The Rove bush (AOC and AOP) is a farm production-only cheese. It is based on whole goat's milk of the breed Rove and not with whey, unlike the other brousses which are whey cheeses. The Rove bush is therefore a whey cheese in the French sense.

The goats of Rove live in agropastoralism on the scrublands of Rove, l'Étoile, and other massifs surrounding Marseille. Shepherds and their goats and dogs practice their craft around Nerthe, Septeme, Simiane, Mimet, etc. Their diet must balance grass, broom and gorse (argelas Genista scorpius) and other plants or shrubs (kermes oak Quercus coccifera) of this scrubland, complemented by aromas of thyme, rosemary, and others such as Helichrysum italicum. They return to the farm for milking each afternoon.

In the commune of Rove, milking is done by hand, at the Vérune stable. Immediately after milking, the milk is gradually raised in temperature to ~90 C (pasteurizing it). It is left to cool to ~70 C , then the breeder-cheese maker adds spirit vinegar. The lumps are collected with a skimmer and molded into elongated conical shapes of 12 cm in length. The yields and effluents of these cheeses are comparable with those of other cheese and other whey cheeses.

In the center of the pastures, part of which overlooks the Berre pond and the other the Rade de Marseille. The farm is family-run and centuries old, unlike that of Septême whose owner sold to a municipal goat farm whose operator employs a hired shepherd. In addition to heritage, the other desired goal is the maintenance of open landscape, particularly in the context of fire prevention/management.

The milk of these goats is an extraordinary 45g/l.

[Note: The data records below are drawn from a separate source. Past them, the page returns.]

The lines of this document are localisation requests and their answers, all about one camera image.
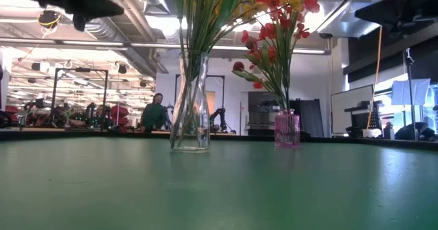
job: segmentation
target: pink glass vase
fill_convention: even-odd
[[[294,110],[281,110],[275,116],[275,147],[296,148],[300,146],[300,116]]]

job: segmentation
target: green shirt
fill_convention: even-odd
[[[161,128],[166,124],[164,107],[158,103],[149,103],[143,111],[142,124],[146,129]]]

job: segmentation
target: glass vase
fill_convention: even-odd
[[[170,147],[175,151],[206,151],[210,146],[210,122],[205,94],[208,55],[180,54],[181,86],[173,110]]]
[[[300,146],[300,116],[294,110],[281,110],[275,116],[275,147],[296,148]]]

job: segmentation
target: green table
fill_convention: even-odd
[[[0,142],[0,229],[438,229],[438,153],[359,144]]]

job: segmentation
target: man
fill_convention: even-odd
[[[163,94],[157,93],[153,97],[142,114],[142,131],[151,132],[154,129],[161,129],[166,124],[167,117],[165,107],[162,106]]]

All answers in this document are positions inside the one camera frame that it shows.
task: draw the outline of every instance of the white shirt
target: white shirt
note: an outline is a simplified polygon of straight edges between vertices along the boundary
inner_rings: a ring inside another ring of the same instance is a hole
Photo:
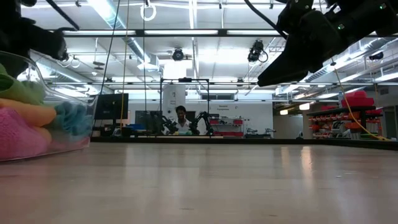
[[[189,120],[185,119],[185,124],[181,126],[181,124],[177,121],[177,125],[175,126],[178,128],[178,131],[189,131],[189,125],[191,122]]]

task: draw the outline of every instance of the wooden floor
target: wooden floor
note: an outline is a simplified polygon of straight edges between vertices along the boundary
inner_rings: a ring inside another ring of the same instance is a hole
[[[396,224],[398,153],[92,144],[0,165],[0,223]]]

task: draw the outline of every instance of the man
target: man
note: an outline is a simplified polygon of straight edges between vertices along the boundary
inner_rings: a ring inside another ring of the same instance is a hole
[[[187,113],[187,110],[183,106],[178,106],[175,109],[175,112],[177,113],[177,125],[176,128],[178,128],[178,131],[189,131],[189,125],[191,122],[185,118],[185,115]]]

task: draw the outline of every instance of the transparent plastic bin
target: transparent plastic bin
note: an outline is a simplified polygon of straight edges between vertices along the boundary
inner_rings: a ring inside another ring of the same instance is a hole
[[[35,62],[0,51],[0,161],[88,147],[97,97],[85,99],[52,90]]]

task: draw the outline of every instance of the green cloth
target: green cloth
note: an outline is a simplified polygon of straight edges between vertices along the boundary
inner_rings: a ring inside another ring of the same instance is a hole
[[[7,74],[0,64],[0,98],[15,100],[31,105],[42,105],[45,92],[43,86],[36,82],[20,82]]]

The elongated cylindrical faisselles are reminiscent of the tradition that would have them served in ram's horns which gave way to tin and then plastic cones. It is also found in "baskets".

== Consumption ==
Brousse du Rove is served in many fine restaurants in and around Marseille, in a wide variety of preparations. Traditionally, it is served in cones, with coulis or other accompaniments, or by itself.